It was a great time for young men, and Margaret shed secret
tears on behalf of five of them. It had fallen upon her to
tell the old man that his three sons had enlisted, and that
task had tortured her for an hour before she had dared go and
accomplish it.
"Papa," she said, "Ham has enlisted, and so has Bul."
The senator had not moved a muscle.
"It was only a question of time," he said. "I wish that I had
begotten a dozen others."
He had borrowed her well-marked Bible from old Mrs.
Blankinship and read Isaiah at a gulp. Then he had sought out
his boys and bantered them on their new clothes.

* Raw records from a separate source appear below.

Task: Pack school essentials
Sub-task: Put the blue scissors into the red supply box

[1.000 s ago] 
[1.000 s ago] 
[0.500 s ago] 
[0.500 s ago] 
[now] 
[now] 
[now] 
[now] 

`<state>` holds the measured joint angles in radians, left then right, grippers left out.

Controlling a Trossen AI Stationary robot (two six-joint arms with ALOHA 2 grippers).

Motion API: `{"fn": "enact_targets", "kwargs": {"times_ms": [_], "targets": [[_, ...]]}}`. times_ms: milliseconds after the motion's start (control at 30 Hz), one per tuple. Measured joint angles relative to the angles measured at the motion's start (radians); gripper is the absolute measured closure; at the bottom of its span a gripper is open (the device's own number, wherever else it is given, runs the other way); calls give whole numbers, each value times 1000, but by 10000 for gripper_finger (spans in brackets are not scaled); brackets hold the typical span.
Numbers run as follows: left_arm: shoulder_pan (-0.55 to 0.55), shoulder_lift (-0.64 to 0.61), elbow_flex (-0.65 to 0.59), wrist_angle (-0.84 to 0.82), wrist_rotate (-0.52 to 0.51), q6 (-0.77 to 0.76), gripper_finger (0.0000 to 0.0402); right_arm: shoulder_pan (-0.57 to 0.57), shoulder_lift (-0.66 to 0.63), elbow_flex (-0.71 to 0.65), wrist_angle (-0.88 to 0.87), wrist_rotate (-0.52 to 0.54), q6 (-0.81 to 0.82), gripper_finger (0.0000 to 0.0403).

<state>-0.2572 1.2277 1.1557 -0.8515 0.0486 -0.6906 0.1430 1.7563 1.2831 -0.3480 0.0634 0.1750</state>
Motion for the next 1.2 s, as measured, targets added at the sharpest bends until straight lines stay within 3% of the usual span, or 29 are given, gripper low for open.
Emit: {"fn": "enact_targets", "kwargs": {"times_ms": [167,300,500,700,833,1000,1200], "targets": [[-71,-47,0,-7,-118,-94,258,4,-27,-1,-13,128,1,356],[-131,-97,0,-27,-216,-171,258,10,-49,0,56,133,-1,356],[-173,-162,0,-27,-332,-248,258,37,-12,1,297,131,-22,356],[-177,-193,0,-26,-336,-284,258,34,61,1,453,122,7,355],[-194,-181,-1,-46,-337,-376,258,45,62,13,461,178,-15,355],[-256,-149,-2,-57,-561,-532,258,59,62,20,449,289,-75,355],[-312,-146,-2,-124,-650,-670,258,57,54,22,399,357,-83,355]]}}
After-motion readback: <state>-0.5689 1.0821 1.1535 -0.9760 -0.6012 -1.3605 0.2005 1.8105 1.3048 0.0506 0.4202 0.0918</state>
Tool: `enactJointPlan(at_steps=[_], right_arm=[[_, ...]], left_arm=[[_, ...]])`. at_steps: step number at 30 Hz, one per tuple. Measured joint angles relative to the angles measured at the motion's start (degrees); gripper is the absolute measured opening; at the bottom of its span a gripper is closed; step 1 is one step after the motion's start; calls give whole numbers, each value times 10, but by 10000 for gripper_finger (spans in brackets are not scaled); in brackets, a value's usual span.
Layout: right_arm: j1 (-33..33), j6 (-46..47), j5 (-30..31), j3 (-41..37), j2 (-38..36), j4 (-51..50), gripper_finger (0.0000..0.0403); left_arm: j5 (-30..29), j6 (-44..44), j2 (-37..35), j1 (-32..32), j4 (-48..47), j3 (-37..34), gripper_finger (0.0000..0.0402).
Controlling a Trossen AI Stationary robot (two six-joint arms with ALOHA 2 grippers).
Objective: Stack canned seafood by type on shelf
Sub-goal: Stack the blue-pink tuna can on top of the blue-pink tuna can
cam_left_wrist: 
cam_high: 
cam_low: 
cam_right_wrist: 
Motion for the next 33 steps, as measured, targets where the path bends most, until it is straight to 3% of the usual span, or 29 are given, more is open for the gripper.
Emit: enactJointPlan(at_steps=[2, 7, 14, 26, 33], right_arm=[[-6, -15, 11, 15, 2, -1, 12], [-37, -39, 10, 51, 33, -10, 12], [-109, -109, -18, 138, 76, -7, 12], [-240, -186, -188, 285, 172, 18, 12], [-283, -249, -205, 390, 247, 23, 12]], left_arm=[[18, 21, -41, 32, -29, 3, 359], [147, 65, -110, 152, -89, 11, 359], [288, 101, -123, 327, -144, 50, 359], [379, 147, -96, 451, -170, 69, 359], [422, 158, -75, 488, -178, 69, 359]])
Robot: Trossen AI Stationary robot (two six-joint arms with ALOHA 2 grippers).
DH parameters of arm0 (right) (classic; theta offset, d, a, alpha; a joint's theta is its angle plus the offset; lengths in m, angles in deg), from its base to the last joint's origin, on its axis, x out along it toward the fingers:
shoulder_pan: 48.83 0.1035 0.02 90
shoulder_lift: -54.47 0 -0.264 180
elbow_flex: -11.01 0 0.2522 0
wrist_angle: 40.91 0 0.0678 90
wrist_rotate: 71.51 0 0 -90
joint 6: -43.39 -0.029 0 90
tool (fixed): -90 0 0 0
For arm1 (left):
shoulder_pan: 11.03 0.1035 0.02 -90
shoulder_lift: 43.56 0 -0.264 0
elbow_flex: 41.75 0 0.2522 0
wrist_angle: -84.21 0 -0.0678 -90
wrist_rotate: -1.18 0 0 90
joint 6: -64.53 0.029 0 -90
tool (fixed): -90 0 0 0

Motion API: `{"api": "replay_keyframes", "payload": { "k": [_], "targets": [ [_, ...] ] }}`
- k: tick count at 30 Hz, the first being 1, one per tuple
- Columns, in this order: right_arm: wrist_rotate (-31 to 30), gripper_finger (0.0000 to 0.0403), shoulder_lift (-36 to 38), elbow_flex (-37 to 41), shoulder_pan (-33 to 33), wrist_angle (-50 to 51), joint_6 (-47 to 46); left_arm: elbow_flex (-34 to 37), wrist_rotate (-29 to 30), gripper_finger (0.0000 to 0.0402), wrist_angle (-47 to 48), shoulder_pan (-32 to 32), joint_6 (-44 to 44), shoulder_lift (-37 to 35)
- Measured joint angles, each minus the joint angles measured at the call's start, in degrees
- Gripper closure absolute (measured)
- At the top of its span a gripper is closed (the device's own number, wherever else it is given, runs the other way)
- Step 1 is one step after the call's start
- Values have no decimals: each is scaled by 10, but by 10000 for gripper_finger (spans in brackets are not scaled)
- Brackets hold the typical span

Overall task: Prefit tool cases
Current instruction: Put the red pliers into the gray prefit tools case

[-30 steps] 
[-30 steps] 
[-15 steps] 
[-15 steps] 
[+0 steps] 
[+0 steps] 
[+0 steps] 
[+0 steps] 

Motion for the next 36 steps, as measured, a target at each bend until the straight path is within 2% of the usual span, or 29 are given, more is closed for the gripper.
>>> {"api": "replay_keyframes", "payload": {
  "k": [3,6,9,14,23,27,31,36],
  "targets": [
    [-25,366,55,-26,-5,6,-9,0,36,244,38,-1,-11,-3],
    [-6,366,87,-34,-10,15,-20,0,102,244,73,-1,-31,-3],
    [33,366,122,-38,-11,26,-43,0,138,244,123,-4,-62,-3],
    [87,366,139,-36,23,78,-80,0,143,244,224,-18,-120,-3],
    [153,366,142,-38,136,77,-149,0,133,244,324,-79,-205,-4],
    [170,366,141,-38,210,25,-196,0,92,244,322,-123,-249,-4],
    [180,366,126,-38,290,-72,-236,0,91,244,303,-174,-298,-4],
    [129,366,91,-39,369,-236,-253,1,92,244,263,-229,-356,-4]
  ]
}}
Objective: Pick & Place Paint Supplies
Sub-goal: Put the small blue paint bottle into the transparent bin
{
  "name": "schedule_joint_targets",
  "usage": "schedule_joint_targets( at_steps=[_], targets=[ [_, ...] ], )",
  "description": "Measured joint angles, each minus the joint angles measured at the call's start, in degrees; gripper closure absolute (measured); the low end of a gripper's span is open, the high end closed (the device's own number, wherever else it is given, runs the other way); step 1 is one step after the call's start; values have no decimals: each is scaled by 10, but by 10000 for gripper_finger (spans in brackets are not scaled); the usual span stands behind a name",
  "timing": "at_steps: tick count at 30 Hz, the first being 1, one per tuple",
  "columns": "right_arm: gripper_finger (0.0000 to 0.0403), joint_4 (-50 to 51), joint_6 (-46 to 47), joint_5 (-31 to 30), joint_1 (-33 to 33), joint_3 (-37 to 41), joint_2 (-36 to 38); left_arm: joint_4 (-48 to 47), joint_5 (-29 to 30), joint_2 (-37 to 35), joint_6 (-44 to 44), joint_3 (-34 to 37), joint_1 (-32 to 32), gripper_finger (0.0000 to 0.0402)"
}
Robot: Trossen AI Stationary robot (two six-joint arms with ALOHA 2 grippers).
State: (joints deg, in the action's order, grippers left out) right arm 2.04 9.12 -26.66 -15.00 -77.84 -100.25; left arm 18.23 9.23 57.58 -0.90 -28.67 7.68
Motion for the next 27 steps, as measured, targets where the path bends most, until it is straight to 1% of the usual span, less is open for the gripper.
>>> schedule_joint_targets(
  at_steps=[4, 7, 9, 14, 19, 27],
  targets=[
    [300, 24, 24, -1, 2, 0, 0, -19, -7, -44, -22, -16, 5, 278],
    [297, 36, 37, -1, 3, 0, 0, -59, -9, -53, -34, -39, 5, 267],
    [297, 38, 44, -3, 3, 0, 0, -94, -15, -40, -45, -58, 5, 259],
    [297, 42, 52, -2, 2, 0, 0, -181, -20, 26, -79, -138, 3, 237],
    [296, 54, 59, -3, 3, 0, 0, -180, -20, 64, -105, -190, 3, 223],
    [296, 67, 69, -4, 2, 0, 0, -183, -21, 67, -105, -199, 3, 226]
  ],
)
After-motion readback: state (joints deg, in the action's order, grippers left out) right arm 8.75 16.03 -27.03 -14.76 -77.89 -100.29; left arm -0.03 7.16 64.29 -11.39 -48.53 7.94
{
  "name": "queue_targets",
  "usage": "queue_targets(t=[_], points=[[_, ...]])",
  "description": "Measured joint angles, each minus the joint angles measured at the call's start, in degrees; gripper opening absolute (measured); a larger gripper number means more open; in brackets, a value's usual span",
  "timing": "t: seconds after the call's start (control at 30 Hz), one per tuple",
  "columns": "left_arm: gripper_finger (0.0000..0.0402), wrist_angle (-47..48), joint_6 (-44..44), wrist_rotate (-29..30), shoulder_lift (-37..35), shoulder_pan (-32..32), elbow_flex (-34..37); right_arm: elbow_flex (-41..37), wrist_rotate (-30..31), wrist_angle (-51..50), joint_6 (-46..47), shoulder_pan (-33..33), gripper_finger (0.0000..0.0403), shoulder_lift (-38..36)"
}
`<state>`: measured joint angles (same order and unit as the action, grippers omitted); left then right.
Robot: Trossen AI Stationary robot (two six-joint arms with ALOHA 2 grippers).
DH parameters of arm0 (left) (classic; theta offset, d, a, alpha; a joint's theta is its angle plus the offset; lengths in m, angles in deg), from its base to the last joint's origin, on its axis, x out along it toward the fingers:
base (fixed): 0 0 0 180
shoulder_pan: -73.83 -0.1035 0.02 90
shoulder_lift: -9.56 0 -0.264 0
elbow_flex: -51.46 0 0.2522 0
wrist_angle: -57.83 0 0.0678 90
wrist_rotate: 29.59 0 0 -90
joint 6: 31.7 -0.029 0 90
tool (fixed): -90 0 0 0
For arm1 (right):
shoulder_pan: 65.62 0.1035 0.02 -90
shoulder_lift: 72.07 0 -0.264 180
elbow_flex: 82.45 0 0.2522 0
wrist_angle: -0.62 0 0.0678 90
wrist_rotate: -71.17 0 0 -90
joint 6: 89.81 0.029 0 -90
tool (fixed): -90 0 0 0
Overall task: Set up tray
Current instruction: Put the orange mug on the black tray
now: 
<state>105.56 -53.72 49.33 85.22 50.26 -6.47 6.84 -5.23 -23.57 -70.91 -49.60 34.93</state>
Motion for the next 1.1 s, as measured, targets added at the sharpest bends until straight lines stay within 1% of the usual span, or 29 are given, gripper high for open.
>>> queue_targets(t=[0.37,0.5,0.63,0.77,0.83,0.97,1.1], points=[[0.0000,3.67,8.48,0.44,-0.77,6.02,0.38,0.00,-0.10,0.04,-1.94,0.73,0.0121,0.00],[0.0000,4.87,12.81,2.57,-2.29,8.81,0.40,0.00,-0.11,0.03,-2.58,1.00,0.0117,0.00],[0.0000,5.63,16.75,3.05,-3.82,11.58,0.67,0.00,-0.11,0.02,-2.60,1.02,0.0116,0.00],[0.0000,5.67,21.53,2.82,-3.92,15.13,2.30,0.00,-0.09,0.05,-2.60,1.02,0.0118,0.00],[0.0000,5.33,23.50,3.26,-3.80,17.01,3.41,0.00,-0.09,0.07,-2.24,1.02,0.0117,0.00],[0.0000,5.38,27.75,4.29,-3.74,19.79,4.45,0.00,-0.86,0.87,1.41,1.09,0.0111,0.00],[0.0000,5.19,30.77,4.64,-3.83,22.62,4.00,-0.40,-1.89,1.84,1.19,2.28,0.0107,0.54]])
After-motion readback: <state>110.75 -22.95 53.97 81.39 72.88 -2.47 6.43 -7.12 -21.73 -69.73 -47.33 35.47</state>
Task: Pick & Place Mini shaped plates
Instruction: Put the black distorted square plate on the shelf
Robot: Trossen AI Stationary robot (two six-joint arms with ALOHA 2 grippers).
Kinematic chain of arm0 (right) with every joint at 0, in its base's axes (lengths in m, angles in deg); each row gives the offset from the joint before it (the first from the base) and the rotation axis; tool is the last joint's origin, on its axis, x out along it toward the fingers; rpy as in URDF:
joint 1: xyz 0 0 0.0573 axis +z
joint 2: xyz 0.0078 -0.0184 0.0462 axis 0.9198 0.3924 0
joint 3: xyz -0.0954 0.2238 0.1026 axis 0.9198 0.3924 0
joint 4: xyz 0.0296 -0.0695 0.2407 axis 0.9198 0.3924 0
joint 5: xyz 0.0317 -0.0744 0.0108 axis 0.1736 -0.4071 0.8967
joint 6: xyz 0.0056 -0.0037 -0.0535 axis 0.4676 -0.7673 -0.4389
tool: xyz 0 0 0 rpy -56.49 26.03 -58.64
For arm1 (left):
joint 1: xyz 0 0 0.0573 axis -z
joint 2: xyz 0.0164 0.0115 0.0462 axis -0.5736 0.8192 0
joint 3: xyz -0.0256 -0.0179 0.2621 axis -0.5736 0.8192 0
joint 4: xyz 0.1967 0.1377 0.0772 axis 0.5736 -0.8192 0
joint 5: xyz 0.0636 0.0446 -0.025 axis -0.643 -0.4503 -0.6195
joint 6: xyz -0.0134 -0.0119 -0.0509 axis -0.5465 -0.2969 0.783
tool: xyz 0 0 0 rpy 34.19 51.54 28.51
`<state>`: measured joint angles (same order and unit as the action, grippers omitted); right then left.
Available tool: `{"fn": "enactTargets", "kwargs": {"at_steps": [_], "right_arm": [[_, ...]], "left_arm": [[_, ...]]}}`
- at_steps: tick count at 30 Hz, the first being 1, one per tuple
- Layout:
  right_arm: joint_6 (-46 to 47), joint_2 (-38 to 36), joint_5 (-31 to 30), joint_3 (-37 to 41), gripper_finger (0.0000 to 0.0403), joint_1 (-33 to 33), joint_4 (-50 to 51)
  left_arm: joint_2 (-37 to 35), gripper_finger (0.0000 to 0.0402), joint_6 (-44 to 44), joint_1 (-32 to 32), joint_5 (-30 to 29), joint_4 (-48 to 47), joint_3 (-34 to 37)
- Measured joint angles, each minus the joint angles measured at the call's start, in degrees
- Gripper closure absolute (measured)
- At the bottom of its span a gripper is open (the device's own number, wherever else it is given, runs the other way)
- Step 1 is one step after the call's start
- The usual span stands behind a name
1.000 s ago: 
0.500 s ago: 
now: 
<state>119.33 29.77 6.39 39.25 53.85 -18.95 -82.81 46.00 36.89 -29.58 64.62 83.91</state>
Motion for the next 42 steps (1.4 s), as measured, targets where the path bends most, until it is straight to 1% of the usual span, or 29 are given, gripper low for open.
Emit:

Margaret sat very still for a long time after the interview
with her father. She knew that Bul, whom she loved best of
her brothers, was going to be killed. She had never before
seen his face so serenely happy as when he came to tell her
that he had sworn in, nor had she ever before seen that
unexplainable phenomenon, known variously as fate, doom,
numbered, Nemesis, written upon a face. And there were others
who might be taken.
Aladdin came in for a moment to give her the news. He was
nervous with enthusiasm, and had been working like a horse.
His regiment was to leave Friday for the front; he could stay
but a minute; he had only dashed in on his way to drill.
Would she care to come? Quite right; there was nothing much
to look at. He talked as cheerfully and as rapidly as a
mountain brook runs. And then he gave his best piece of news,
and looked almost handsome as he gave it.
"Peter's here," he said. "He's outside talking to the
senator. He looks simply stunning, and he's a whole lot of
things on a staff--assistant adjutant-general with the rank of
a colonel; and he's floated up here on a dash against time to
say good-by to us."
Aladdin's face puckered.
"You and Peter and I, Margaret," he said, "Lord, what a
muddle!"
"I'm terribly blue, old man," said Margaret, "and it hurts to
have you say things like that."
Instantly Aladdin was all concern.
"You know I wouldn't hurt you purposely," he said, "but I'm
terribly blue, too, dear, and one tries to keep up and says
asinine things, and"--he smiled, and his smile was very
winning--"is at once forgiven by an old dear."
She held out her hand and gave his a friendly squeeze.
"You old darling!" he said, and ran out.
She followed him into the hall, and met Manners, who had just
parted from the senator at the front door. His uniform was
wonderfully becoming.
"Is it Peter?"
They shook hands.
"Never," she said, "have I seen anything so beautiful!"
Peter blushed (looking even more beautiful, for he hated to be
talked about).
"Where was 'Laddin going?" he said. "He went by me like a
shot out of a gun, and had only time to pull my hat over my
eyes and squeal Peeeter."
"He's very important now," said Margaret, "and wonders how
anybody can want to write things and be a poet or a musician
when there are real things to do in the world."
Peter looked at his watch.
"Isn't that the least bit rude?" said Margaret.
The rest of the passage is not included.